■ Exercise objective:
Repeat the listing exactly. The images do not belong in the copy.

Segment Start: Exercise data

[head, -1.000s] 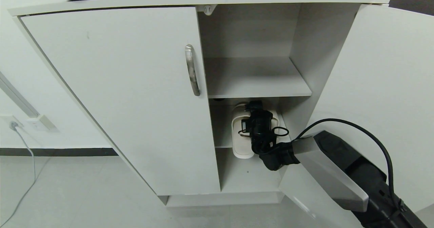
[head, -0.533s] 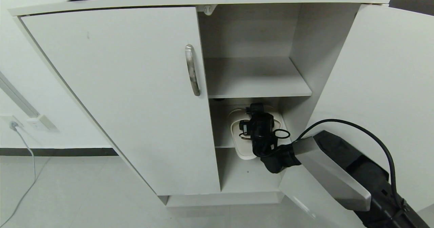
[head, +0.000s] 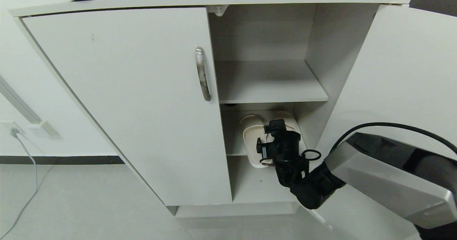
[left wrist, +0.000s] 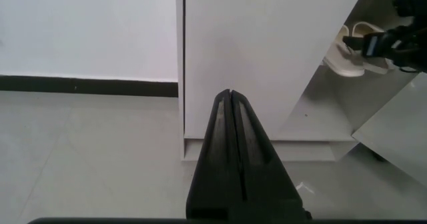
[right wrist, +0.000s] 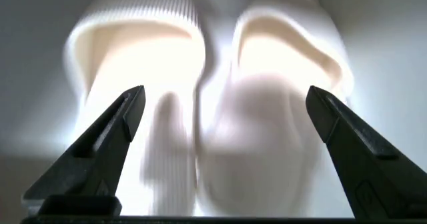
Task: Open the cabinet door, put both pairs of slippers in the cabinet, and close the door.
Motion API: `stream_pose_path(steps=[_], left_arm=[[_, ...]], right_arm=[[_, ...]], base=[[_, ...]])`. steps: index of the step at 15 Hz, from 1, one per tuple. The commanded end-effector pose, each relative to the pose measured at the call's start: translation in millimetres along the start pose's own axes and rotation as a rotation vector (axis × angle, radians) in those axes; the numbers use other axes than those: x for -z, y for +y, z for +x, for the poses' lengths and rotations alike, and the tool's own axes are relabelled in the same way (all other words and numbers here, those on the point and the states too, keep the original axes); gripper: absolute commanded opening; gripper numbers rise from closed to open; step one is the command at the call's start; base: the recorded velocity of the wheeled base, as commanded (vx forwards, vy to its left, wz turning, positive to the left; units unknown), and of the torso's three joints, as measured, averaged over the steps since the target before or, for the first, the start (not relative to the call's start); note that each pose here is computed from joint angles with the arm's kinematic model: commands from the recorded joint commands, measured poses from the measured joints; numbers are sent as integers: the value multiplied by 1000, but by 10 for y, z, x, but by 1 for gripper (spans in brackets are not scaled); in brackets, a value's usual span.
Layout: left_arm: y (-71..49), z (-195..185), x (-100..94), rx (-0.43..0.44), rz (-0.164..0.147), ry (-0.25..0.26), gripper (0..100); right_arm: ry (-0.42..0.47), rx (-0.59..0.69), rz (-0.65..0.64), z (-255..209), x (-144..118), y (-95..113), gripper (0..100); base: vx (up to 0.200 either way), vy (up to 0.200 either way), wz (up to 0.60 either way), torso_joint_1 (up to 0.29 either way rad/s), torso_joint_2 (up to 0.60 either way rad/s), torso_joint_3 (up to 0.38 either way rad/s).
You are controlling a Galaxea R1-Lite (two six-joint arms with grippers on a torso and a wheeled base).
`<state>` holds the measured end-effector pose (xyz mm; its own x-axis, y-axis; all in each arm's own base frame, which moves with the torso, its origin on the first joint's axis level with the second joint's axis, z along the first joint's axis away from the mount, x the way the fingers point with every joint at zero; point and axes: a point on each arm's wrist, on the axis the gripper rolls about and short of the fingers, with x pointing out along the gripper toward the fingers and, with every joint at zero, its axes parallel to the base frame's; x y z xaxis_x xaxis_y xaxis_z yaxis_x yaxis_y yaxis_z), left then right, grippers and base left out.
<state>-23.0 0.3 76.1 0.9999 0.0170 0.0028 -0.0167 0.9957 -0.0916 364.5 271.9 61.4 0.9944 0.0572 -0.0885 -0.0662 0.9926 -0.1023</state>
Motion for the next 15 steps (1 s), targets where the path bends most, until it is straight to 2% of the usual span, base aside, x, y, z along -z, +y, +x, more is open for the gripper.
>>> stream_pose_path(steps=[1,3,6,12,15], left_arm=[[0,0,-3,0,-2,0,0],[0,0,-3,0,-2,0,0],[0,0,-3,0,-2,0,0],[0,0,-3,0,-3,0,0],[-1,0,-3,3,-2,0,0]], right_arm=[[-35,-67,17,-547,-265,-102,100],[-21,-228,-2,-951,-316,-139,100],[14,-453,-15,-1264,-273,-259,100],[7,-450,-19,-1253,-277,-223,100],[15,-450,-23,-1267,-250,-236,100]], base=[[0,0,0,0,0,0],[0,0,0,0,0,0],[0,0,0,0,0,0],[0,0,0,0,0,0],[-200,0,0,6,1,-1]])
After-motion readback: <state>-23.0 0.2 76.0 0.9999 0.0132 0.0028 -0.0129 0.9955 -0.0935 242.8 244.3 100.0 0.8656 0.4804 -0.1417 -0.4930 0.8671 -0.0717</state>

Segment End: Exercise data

■ Task response:
[head, -1.000s] 
[head, -0.533s] 
[head, +0.000s] 
[left wrist, +0.000s] 
[right wrist, +0.000s] 
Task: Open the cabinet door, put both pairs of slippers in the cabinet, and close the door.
Motion API: `stream_pose_path(steps=[_], left_arm=[[_, ...]], right_arm=[[_, ...]], base=[[_, ...]])`. steps: index of the step at 15 Hz, from 1, one per tuple. The commanded end-effector pose, each relative to the pose measured at the call's start: translation in millimetres along the start pose's own axes and rotation as a rotation vector (axis × angle, radians) in those axes; the numbers use other axes than those: x for -z, y for +y, z for +x, for the poses' lengths and rotations alike, and the tool's own axes are relabelled in the same way (all other words and numbers here, those on the point and the states too, keep the original axes); gripper: absolute commanded opening; gripper numbers rise from closed to open; step one is the command at the call's start; base: the recorded velocity of the wheeled base, as commanded (vx forwards, vy to its left, wz turning, positive to the left; units unknown), and of the torso's three joints, as measured, averaged over the steps since the target before or, for the first, the start (not relative to the call's start); note that each pose here is computed from joint angles with the arm's kinematic model: commands from the recorded joint commands, measured poses from the measured joints; numbers are sent as integers: the value multiplied by 1000, but by 10 for y, z, x, but by 1 for gripper (spans in brackets are not scaled); in brackets, a value's usual span.
Layout: left_arm: y (-71..49), z (-195..185), x (-100..94), rx (-0.43..0.44), rz (-0.164..0.147), ry (-0.25..0.26), gripper (0..100); right_arm: ry (-0.42..0.47), rx (-0.59..0.69), rz (-0.65..0.64), z (-255..209), x (-144..118), y (-95..113), gripper (0..100); base: vx (up to 0.200 either way), vy (up to 0.200 either way), wz (up to 0.60 either way), torso_joint_1 (up to 0.29 either way rad/s), torso_joint_2 (up to 0.60 either way rad/s), torso_joint_3 (up to 0.38 either way rad/s).
You are controlling a Galaxea R1-Lite (two six-joint arms with grippers on a torso and a wheeled base).
`<state>` holds the measured end-effector pose (xyz mm; its own x-axis, y-axis; all in each arm's own base frame, which moves with the torso, its origin on the first joint's axis level with the second joint's axis, z along the first joint's axis away from the mount, x the way the fingers point with every joint at zero; point and axes: a point on each arm's wrist, on the axis the gripper rolls about and short of the fingers, with x pointing out along the gripper toward the fingers and, with every joint at zero, its axes parallel to the base frame's; x y z xaxis_x xaxis_y xaxis_z yaxis_x yaxis_y yaxis_z), left then right, grippers and base left out.
<state>-23.0 0.3 76.1 0.9999 0.0170 0.0028 -0.0167 0.9957 -0.0916 364.5 271.9 61.4 0.9944 0.0572 -0.0885 -0.0662 0.9926 -0.1023</state>
Motion for the next 15 steps (1 s), targets where the path bends most, until it is straight to 2% of the usual span, base aside, x, y, z along -z, +y, +x, more is open for the gripper.
>>> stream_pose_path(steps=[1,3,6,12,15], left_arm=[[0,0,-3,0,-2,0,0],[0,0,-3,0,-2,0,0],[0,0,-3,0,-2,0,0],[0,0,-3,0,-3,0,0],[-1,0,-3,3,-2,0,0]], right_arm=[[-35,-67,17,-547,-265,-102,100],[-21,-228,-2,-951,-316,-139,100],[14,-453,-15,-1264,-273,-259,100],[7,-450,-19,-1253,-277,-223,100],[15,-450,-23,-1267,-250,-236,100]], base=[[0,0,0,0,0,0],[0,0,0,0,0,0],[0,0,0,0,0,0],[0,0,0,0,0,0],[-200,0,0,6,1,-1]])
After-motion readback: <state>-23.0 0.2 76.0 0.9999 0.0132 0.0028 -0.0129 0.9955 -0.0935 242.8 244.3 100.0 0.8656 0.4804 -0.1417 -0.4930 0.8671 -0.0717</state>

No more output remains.